I recently just got my driver’s license and two options lie in front of me: an electric car, or a traditional gasoline-powered car. In the status quo, I would pick the gasoline-powered car in a heartbeat.
Electric cars are separated into two categories: plug-in hybrids, which are powered by gas and electric, and purely electric cars (EV). It is not advisable to buy a hybrid, because the leading indicator is that countries around the world are implementing policies that support the sales of EV cars. China and India are implementing the policy to support the sale of EV cars in 2030. European countries follow with similar laws and regulations. With these regulations, companies would be more likely to support EV cars. Furthermore, a hybrid car is also 20% more expensive than its counterparts that run on gasoline. A hybrid is the worst option based on price and future policies.

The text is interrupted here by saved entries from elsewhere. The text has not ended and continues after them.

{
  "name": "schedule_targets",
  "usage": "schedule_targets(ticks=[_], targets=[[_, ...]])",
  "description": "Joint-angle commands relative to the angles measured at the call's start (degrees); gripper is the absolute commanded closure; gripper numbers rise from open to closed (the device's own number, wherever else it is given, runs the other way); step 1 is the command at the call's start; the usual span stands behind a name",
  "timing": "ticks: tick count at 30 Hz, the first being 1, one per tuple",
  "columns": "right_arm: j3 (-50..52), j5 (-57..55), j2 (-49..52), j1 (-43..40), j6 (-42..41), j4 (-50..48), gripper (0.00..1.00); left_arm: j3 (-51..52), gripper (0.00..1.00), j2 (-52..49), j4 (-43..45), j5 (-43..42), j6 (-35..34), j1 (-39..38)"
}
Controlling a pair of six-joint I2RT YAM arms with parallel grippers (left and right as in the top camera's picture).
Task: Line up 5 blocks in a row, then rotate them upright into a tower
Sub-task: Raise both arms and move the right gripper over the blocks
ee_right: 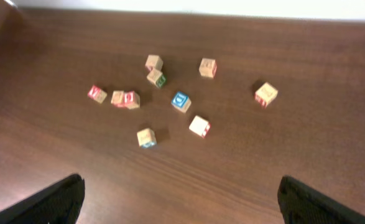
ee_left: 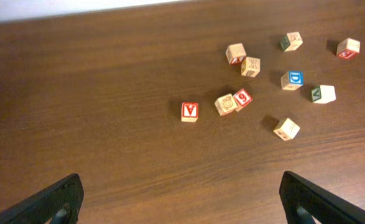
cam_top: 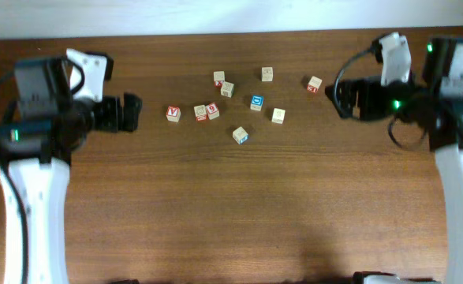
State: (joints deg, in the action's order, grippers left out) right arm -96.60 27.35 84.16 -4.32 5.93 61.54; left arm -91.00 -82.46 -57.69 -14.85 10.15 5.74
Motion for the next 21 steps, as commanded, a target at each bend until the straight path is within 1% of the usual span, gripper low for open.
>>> schedule_targets(ticks=[1, 5, 6, 7, 8, 9, 10, 11, 12, 14, 15, 17, 18, 19, 21], targets=[[-6.91, -0.11, 7.06, -0.22, -0.22, 3.48, 0.02, -5.75, 0.01, -6.69, -3.06, -0.87, -0.28, 0.04], [-6.91, 0.92, 13.51, -0.2, -0.68, 0.98, 0.02, -5.75, 0.01, -11.58, -3.15, -0.83, -0.28, 0.04], [-6.91, 4.37, 15.3, -0.15, -0.83, -0.22, 0.02, -5.75, 0.01, -12.59, -3.13, -0.83, -0.28, 0.04], [-6.91, 4.66, 16.68, 0.22, -0.85, -1.49, 0.02, -5.75, 0.01, -13.31, -3.13, -0.83, -0.28, 0.04], [-6.91, 2.89, 17.81, 0.83, -2.38, -2.49, 0.02, -5.75, 0.01, -13.79, -3.13, -0.81, -0.28, 0.04], [-6.91, -3.21, 19.52, 2.4, -8.22, -3.63, 0.02, -5.75, 0.01, -14.32, -3.13, -0.81, -0.28, 0.07], [-6.93, -9.27, 21.31, 5.01, -12.48, -5.07, 0.01, -5.75, 0.01, -14.53, -3.13, -0.81, -0.28, 0.04], [-6.93, -12.96, 22.45, 7.13, -15.43, -6.23, 0.01, -5.75, 0.01, -14.58, -3.13, -0.81, -0.28, 0.07], [-6.93, -16.31, 23.54, 9.35, -17.88, -7.3, 0.03, -5.73, 0.01, -14.58, -3.13, -0.81, -0.28, 0.07], [-6.93, -22.84, 26.12, 13.97, -22.4, -9.42, 0.12, -5.75, 0.01, -14.58, -3.13, -0.81, -0.28, 0.07], [-6.91, -25.97, 27.74, 16.26, -24.72, -9.97, 0.14, -5.75, 0.01, -14.58, -3.13, -0.81, -0.28, 0.07], [-6.91, -28.2, 30.23, 18.88, -27.76, -10.45, 0.2, -5.75, 0.01, -14.58, -3.13, -0.81, -0.28, 0.04], [-6.91, -28.79, 34.47, 21.49, -30.99, -11.67, 0.26, -5.75, 0.01, -14.58, -3.1, -0.81, -0.28, 0.07], [-6.91, -29.62, 36.89, 22.38, -32.63, -11.69, 0.28, -5.75, 0.01, -14.56, -3.13, -0.81, -0.28, 0.07], [-6.91, -29.59, 39.01, 22.82, -33.33, -11.93, 0.31, -5.75, 0.01, -14.58, -3.1, -0.81, -0.28, 0.07]])
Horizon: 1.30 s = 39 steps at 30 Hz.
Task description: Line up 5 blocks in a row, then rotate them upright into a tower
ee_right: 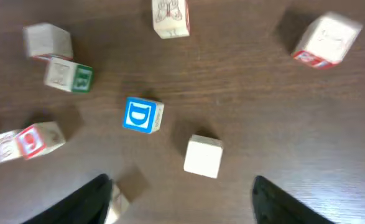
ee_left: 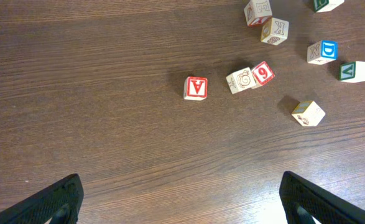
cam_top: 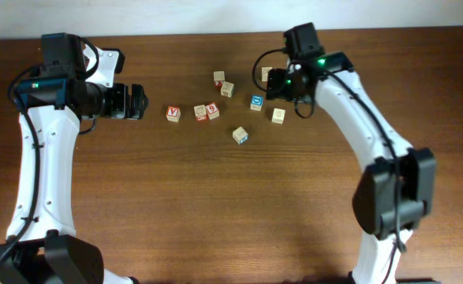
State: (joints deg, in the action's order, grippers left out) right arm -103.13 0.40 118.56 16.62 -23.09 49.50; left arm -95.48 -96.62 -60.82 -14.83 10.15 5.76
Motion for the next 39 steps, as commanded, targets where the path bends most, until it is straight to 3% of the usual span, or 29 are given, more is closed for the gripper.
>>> schedule_targets(ticks=[1, 9, 23, 26, 29, 36, 39], targets=[[-0.37, -2.64, 5.57, 1.92, -4.44, -0.09, 0.31, -1.27, 0.01, -0.42, 0.02, -0.83, -0.28, 0.04], [0.0, -7.13, 8.46, 1.9, -6.38, -0.74, 0.37, -1.27, 0.01, -0.42, 0.02, -0.83, -0.28, 0.04], [1.62, -7.1, 10.29, 1.75, -6.6, -2.62, 0.39, -1.27, 0.01, -0.42, 0.02, -0.83, -0.28, 0.04], [1.62, -7.1, 11.1, 1.75, -6.6, -2.64, 0.46, -1.25, 0.01, -0.42, 0.02, -0.83, -0.28, 0.04], [1.62, -7.13, 11.13, 1.75, -6.6, -2.67, 0.59, -1.27, 0.01, -0.42, 0.02, -0.83, -0.28, 0.02], [1.46, -6.67, 10.86, 1.75, -6.05, -1.18, 0.7, -1.27, 0.01, -0.42, 0.02, -0.83, -0.28, 0.04], [0.63, -5.92, 9.46, 1.75, -5.2, 2.08, 0.7, -1.25, 0.01, -0.42, 0.02, -0.83, -0.28, 0.04]])
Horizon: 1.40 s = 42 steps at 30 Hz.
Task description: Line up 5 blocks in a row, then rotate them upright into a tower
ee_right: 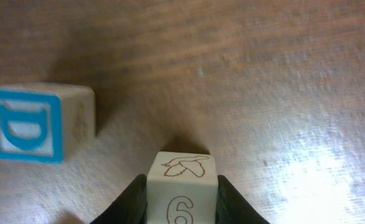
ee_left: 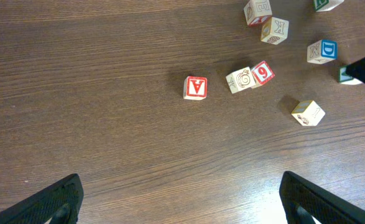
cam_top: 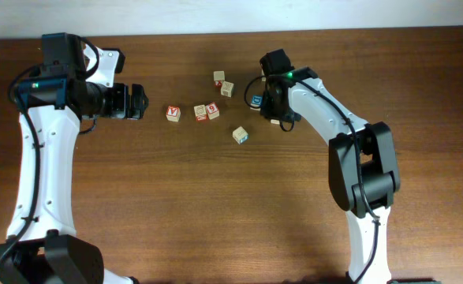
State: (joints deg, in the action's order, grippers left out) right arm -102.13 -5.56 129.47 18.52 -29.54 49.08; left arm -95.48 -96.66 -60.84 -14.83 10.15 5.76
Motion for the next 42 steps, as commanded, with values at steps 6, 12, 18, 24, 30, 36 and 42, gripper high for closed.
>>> schedule_targets(ticks=[6, 12, 18, 24, 30, 36, 42], targets=[[-1.7, 4.9, -3.76, -0.15, 7.32, 14.69, 0.7, -1.27, 0.01, -0.37, 0.04, -0.83, -0.28, 0.04], [-1.55, 6.45, -3.74, 0.39, 9.55, 23.37, 0.7, -1.25, 0.01, -0.37, 0.04, -0.83, -0.28, 0.02], [-1.38, 6.69, -3.74, 1.38, 9.64, 28.61, 0.7, -1.27, 0.01, -0.37, 0.04, -0.83, -0.28, 0.04], [-1.29, 7.15, -3.74, 2.97, 9.6, 28.74, 0.63, -1.27, 0.01, -0.37, 0.04, -0.83, -0.28, 0.02], [-1.29, 7.41, -3.74, 2.99, 9.62, 28.76, 0.52, -1.27, 0.01, -0.37, 0.07, -0.83, -0.28, 0.04], [-5.88, 7.56, -3.76, 3.02, 11.17, 25.4, 0.49, -1.27, 0.01, -0.37, 0.07, -0.83, -0.28, 0.04], [-7.56, 10.29, -2.99, 6.03, 7.93, 12.76, 0.45, -1.27, 0.01, -0.37, 0.07, -0.83, -0.28, 0.04]])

The value proposition of EV car companies, is differentiation, and they advocate for green cities and is priced higher than plug in and gasoline. Tesla motors currently dominates the EV market with 62.52% market share. Differentiation advantage will soon evaporate with more companies developing EVs. As discussed in Comm 101 tutorials, companies like Mercedes Benz are coming in and taking market share. Mercedes aim to have all its cars EV by 2022 and many other companies are following. When supply shifts to the right the price comes down. With the competition, there will be better models in the future, with a higher quality at a lower price. For gasoline-powered cars, with less suppliers in the future the supply will shift left being more and more expensive in the future. The owner of tesla even owns two gasoline cars, and calls one his “first love”. The mass quantity of gasoline-powered cars are here to stay.
When I am buying a car, I’m not looking just for the automobile, but the good service that is provided as well. In the status quo, the lagging indicators of these electric-car companies are in jeopardy. Faraday Futures, an electric car powerhouse, is mounted in debt, while the asset of its billionaire Chinese financier frozen by the government. Tesla Motors just fired hundreds of people in October based on performance management. The production of its new Model 3 is currently only at 260 units, far less than expected 1500 units projected. When these companies are having trouble now, it is difficult to see how they will maintain a good customer service while also keeping high profit margins when different car companies invade the market.
Within the next five years, gasoline-powered cars are the best option. I will consider EVs when they dominate the market with cheap prices and stable customer service.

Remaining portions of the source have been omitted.